EXERCISE GOAL
Transcribe the material from its first line onward, ending with the line that contains "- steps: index" and adding nothing beyond it.
####################
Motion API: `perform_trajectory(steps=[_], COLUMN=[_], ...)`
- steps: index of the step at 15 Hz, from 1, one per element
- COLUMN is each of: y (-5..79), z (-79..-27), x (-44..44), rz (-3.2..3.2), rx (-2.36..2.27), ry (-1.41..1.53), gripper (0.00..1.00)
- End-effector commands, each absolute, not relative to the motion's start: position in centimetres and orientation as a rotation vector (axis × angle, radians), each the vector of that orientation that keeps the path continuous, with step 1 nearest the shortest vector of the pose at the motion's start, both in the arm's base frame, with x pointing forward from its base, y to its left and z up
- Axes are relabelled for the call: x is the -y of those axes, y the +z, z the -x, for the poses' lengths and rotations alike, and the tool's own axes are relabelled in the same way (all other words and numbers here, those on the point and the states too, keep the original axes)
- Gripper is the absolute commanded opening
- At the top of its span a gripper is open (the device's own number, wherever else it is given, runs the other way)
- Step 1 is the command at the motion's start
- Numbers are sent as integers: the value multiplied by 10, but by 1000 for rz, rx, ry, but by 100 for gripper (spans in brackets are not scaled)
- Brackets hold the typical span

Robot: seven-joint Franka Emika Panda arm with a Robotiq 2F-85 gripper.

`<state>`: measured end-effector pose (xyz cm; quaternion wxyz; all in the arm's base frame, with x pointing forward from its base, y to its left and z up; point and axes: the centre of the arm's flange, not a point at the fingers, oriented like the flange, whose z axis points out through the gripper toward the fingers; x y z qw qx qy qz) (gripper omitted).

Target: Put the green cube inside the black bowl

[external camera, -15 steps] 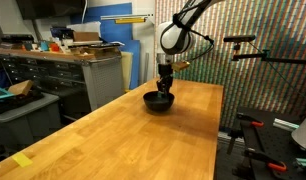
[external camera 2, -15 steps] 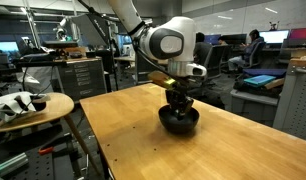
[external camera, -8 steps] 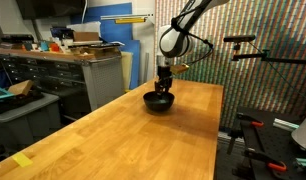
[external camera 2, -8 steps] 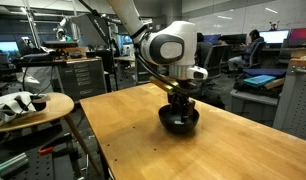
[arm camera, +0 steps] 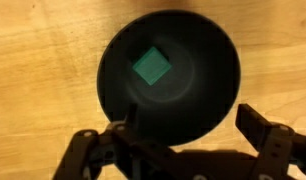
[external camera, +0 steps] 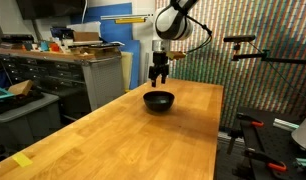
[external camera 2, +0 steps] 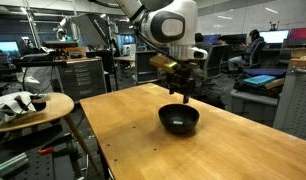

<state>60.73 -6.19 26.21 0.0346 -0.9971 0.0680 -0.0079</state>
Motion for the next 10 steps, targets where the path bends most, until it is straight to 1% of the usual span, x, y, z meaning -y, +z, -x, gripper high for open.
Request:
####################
RESULT OF THIS EXERCISE
Motion API: `perform_trajectory(steps=[_], COLUMN=[_], ...)`
- steps: index of the step at 15 Hz, from 1, one per element

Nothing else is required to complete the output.